* _Data extracts_
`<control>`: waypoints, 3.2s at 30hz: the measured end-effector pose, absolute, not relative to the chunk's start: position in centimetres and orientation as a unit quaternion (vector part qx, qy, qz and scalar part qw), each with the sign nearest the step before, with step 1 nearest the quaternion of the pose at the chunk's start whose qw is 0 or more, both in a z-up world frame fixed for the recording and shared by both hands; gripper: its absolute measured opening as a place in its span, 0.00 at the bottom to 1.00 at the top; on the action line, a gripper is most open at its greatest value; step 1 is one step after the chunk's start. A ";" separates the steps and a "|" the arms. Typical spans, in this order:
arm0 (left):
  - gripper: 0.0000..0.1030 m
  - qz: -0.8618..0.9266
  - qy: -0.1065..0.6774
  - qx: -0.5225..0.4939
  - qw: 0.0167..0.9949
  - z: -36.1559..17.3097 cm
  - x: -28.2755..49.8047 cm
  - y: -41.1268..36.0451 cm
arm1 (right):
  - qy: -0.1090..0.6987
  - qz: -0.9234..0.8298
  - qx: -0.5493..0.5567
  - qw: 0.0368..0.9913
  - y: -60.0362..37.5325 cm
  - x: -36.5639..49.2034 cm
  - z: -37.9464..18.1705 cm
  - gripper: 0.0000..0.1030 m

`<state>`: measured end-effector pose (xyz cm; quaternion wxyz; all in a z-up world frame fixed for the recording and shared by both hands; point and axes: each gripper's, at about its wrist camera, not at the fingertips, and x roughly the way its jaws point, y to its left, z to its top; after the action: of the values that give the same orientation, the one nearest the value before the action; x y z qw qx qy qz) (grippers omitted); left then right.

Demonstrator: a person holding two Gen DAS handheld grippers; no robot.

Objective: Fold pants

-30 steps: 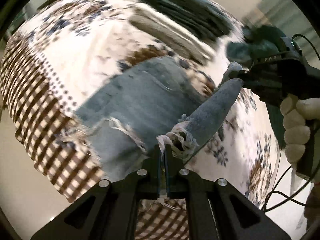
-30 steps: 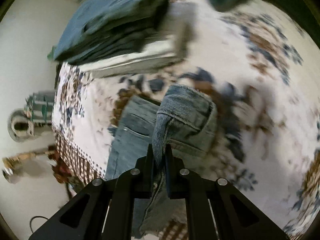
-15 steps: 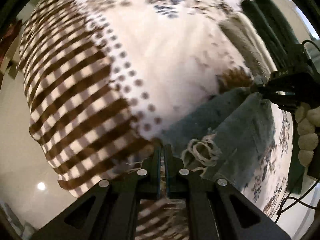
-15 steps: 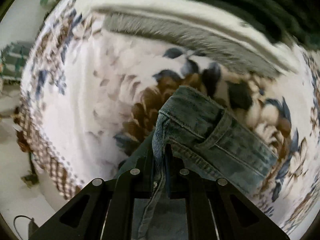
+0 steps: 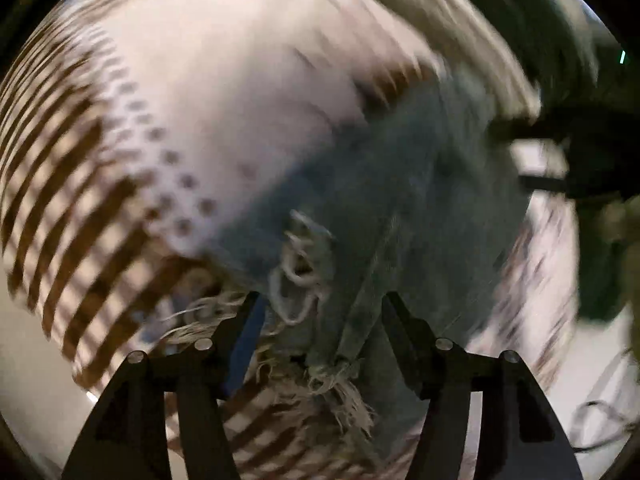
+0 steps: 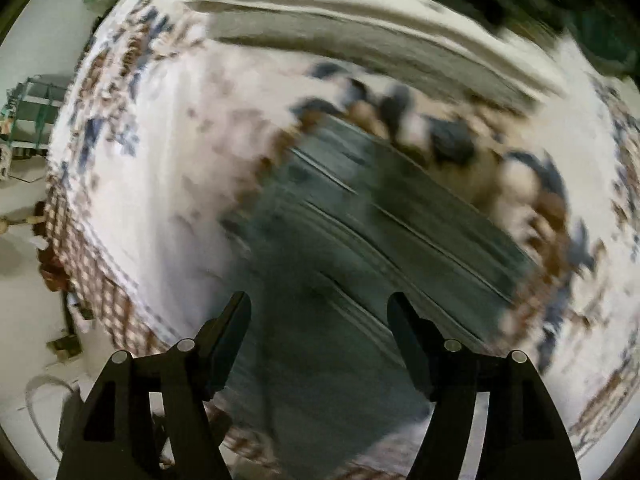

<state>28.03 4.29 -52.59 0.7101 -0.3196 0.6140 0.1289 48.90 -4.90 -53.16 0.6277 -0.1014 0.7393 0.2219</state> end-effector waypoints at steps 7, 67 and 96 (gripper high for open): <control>0.05 0.137 0.580 -0.298 0.746 -52.7 27.7 6.5 | 0.755 0.157 -0.051 0.635 -13.6 49.4 -54.0 0.71; 0.70 0.258 0.347 -0.685 0.587 -52.0 9.0 -1.1 | 0.777 0.251 0.146 0.559 -29.8 36.4 -61.9 0.65; 0.72 0.162 0.190 -0.744 0.620 -58.1 9.1 2.2 | 0.745 0.274 0.302 0.527 -30.4 37.8 -64.3 0.42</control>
<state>9.13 2.16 -58.13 0.6196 -0.7441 0.1900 0.1622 37.78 -30.37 -64.29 0.5274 0.3021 0.7454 0.2738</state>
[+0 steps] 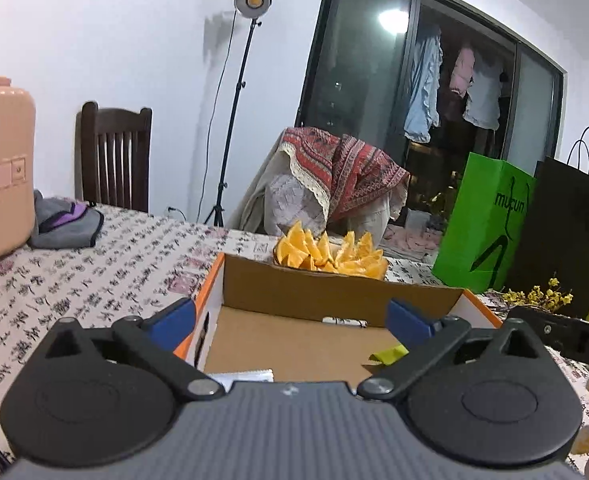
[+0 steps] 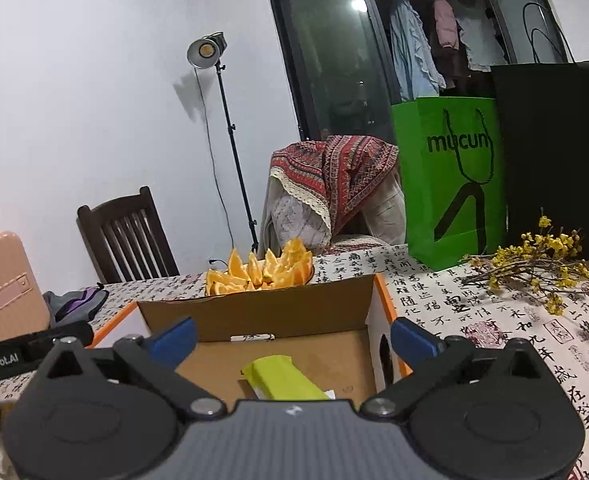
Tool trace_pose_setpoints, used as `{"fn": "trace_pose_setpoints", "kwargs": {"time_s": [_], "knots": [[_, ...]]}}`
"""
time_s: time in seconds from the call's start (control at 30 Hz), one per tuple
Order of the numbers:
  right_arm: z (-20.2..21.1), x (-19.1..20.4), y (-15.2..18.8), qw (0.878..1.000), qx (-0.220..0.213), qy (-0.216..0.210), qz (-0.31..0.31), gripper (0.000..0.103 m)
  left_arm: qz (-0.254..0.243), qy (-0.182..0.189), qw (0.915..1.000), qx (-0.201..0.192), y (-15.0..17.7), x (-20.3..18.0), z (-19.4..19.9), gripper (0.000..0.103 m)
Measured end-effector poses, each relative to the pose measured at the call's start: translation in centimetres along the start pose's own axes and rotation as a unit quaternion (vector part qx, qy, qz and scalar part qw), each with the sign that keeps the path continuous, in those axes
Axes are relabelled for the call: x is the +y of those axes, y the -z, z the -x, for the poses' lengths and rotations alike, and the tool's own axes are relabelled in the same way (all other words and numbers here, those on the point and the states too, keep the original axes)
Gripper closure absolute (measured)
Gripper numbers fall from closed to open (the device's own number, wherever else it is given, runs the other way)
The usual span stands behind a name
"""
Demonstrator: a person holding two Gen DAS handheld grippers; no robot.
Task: Organize snacks
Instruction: 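Carry both packets over the cardboard box and open both grippers, then move both grippers back to the snack pile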
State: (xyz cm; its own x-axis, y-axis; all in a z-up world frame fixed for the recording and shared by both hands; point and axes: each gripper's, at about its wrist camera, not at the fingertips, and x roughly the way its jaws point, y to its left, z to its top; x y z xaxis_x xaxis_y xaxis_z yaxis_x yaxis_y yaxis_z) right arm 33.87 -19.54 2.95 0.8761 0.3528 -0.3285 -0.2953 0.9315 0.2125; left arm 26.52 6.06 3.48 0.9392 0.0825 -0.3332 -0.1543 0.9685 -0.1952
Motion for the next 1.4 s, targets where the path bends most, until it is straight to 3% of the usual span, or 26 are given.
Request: {"fn": "trace_pose_setpoints", "kwargs": {"time_s": [0.3, 0.73, 1.4], "knots": [[0.6, -0.1, -0.4, 1.0, -0.005, 0.003, 0.0, 0.0, 0.002, -0.004, 1.0, 0.003, -0.3, -0.1, 0.4, 0.0], [5.2, 1.3, -1.9, 1.0, -0.019, 0.006, 0.022, 0.0, -0.012, -0.012, 0.9997, -0.017, -2.1, -0.6, 5.4, 0.0], [13.3, 1.8, 3.1, 0.999, 0.014, 0.008, 0.045, 0.0, -0.017, -0.028, 0.9994, -0.009, 1.5, 3.3, 14.2, 0.0]]}}
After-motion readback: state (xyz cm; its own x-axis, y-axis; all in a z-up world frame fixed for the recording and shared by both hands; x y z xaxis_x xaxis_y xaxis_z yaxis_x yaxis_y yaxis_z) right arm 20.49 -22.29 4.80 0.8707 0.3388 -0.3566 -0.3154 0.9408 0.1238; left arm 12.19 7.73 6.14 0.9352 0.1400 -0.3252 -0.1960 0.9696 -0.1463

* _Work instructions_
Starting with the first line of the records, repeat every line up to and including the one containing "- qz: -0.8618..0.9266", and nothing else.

* _Solved exercise_
`<control>`: waypoints, 3.2s at 30hz: the measured end-effector pose, absolute, not relative to the chunk's start: position in centimetres and orientation as a unit quaternion (vector part qx, qy, qz and scalar part qw), each with the sign nearest the step before, with step 1 nearest the quaternion of the pose at the chunk's start whose qw is 0 or more, both in a z-up world frame fixed for the recording and shared by both hands; gripper: its absolute measured opening as a place in its span, 0.00 at the bottom to 1.00 at the top; on the action line, a gripper is most open at its greatest value; step 1 is one step after the chunk's start. A ";" separates the steps and a "|" the arms. Typical spans, in this order:
arm0 (left):
  - gripper: 0.0000..0.1030 m
  - qz: -0.8618..0.9266

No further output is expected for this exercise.